» Problem to work on
Copy out the material in full. Leave every line as it is.

###

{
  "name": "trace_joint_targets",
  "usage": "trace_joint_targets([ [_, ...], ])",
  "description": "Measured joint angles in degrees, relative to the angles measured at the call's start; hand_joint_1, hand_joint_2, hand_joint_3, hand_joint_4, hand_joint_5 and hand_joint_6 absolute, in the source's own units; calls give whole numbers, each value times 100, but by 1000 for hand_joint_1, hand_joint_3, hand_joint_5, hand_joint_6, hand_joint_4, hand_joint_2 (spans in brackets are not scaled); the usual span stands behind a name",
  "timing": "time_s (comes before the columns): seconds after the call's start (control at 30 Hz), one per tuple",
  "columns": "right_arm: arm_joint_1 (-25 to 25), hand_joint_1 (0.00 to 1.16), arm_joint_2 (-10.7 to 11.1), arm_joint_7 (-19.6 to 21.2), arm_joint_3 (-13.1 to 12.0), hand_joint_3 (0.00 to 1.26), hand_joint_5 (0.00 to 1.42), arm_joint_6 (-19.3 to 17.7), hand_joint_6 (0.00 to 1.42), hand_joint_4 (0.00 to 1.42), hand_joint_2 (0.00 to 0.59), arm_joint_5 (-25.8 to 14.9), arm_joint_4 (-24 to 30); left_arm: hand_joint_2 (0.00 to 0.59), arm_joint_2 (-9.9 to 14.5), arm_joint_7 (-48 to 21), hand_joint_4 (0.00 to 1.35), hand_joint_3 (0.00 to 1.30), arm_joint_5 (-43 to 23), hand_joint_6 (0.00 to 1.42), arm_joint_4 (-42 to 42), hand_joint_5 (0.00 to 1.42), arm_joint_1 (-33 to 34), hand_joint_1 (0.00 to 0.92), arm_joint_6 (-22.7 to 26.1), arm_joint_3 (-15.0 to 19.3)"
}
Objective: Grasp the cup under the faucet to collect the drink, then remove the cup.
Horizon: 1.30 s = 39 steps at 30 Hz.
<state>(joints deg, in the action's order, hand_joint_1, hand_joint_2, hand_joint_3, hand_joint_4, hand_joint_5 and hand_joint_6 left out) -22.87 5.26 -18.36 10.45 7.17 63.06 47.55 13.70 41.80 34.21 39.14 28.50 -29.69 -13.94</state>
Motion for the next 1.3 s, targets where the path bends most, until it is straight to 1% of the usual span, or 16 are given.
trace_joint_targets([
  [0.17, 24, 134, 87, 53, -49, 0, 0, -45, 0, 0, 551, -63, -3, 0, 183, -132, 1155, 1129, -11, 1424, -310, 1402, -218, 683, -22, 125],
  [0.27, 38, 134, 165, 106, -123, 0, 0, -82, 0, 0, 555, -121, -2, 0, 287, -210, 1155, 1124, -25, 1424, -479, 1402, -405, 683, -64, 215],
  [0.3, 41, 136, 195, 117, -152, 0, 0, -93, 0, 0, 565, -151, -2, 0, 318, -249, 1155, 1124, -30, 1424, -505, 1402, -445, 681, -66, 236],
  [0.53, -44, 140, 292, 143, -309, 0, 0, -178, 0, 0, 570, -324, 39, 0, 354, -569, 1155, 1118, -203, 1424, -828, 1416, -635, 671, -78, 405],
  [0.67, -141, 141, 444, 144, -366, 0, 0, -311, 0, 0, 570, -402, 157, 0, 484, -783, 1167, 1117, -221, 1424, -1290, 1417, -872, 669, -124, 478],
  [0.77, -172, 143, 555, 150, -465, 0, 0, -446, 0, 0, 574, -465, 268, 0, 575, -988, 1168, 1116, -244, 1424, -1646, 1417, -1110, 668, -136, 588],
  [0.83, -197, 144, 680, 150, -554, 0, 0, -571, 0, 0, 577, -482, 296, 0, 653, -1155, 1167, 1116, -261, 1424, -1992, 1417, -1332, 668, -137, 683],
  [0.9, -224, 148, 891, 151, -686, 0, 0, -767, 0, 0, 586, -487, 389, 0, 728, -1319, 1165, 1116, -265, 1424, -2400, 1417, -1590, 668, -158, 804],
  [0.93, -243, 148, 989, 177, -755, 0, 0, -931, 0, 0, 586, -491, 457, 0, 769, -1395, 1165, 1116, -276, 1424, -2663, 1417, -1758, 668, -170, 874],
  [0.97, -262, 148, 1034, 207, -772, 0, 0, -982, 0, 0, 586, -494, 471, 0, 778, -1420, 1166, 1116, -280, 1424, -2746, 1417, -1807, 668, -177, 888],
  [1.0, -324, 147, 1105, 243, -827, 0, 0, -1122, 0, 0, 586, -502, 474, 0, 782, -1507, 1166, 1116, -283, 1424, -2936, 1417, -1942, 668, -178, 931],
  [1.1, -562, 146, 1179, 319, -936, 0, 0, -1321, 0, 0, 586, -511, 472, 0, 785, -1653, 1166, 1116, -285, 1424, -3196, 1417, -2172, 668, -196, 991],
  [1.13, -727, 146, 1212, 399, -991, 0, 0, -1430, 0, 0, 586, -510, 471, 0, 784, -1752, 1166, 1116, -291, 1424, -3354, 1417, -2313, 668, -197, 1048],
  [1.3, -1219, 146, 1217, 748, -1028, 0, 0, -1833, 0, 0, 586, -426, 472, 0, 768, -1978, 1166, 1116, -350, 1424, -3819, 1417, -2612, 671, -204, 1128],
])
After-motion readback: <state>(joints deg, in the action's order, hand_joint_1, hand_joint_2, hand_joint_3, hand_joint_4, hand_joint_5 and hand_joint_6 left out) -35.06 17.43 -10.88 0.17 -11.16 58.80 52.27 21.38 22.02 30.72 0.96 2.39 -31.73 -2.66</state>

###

» Expected output
{
  "name": "trace_joint_targets",
  "usage": "trace_joint_targets([ [_, ...], ])",
  "description": "Measured joint angles in degrees, relative to the angles measured at the call's start; hand_joint_1, hand_joint_2, hand_joint_3, hand_joint_4, hand_joint_5 and hand_joint_6 absolute, in the source's own units; calls give whole numbers, each value times 100, but by 1000 for hand_joint_1, hand_joint_3, hand_joint_5, hand_joint_6, hand_joint_4, hand_joint_2 (spans in brackets are not scaled); the usual span stands behind a name",
  "timing": "time_s (comes before the columns): seconds after the call's start (control at 30 Hz), one per tuple",
  "columns": "right_arm: arm_joint_1 (-25 to 25), hand_joint_1 (0.00 to 1.16), arm_joint_2 (-10.7 to 11.1), arm_joint_7 (-19.6 to 21.2), arm_joint_3 (-13.1 to 12.0), hand_joint_3 (0.00 to 1.26), hand_joint_5 (0.00 to 1.42), arm_joint_6 (-19.3 to 17.7), hand_joint_6 (0.00 to 1.42), hand_joint_4 (0.00 to 1.42), hand_joint_2 (0.00 to 0.59), arm_joint_5 (-25.8 to 14.9), arm_joint_4 (-24 to 30); left_arm: hand_joint_2 (0.00 to 0.59), arm_joint_2 (-9.9 to 14.5), arm_joint_7 (-48 to 21), hand_joint_4 (0.00 to 1.35), hand_joint_3 (0.00 to 1.30), arm_joint_5 (-43 to 23), hand_joint_6 (0.00 to 1.42), arm_joint_4 (-42 to 42), hand_joint_5 (0.00 to 1.42), arm_joint_1 (-33 to 34), hand_joint_1 (0.00 to 0.92), arm_joint_6 (-22.7 to 26.1), arm_joint_3 (-15.0 to 19.3)"
}
Objective: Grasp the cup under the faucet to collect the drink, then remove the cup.
Horizon: 1.30 s = 39 steps at 30 Hz.
<state>(joints deg, in the action's order, hand_joint_1, hand_joint_2, hand_joint_3, hand_joint_4, hand_joint_5 and hand_joint_6 left out) -22.87 5.26 -18.36 10.45 7.17 63.06 47.55 13.70 41.80 34.21 39.14 28.50 -29.69 -13.94</state>
Motion for the next 1.3 s, targets where the path bends most, until it is straight to 1% of the usual span, or 16 are given.
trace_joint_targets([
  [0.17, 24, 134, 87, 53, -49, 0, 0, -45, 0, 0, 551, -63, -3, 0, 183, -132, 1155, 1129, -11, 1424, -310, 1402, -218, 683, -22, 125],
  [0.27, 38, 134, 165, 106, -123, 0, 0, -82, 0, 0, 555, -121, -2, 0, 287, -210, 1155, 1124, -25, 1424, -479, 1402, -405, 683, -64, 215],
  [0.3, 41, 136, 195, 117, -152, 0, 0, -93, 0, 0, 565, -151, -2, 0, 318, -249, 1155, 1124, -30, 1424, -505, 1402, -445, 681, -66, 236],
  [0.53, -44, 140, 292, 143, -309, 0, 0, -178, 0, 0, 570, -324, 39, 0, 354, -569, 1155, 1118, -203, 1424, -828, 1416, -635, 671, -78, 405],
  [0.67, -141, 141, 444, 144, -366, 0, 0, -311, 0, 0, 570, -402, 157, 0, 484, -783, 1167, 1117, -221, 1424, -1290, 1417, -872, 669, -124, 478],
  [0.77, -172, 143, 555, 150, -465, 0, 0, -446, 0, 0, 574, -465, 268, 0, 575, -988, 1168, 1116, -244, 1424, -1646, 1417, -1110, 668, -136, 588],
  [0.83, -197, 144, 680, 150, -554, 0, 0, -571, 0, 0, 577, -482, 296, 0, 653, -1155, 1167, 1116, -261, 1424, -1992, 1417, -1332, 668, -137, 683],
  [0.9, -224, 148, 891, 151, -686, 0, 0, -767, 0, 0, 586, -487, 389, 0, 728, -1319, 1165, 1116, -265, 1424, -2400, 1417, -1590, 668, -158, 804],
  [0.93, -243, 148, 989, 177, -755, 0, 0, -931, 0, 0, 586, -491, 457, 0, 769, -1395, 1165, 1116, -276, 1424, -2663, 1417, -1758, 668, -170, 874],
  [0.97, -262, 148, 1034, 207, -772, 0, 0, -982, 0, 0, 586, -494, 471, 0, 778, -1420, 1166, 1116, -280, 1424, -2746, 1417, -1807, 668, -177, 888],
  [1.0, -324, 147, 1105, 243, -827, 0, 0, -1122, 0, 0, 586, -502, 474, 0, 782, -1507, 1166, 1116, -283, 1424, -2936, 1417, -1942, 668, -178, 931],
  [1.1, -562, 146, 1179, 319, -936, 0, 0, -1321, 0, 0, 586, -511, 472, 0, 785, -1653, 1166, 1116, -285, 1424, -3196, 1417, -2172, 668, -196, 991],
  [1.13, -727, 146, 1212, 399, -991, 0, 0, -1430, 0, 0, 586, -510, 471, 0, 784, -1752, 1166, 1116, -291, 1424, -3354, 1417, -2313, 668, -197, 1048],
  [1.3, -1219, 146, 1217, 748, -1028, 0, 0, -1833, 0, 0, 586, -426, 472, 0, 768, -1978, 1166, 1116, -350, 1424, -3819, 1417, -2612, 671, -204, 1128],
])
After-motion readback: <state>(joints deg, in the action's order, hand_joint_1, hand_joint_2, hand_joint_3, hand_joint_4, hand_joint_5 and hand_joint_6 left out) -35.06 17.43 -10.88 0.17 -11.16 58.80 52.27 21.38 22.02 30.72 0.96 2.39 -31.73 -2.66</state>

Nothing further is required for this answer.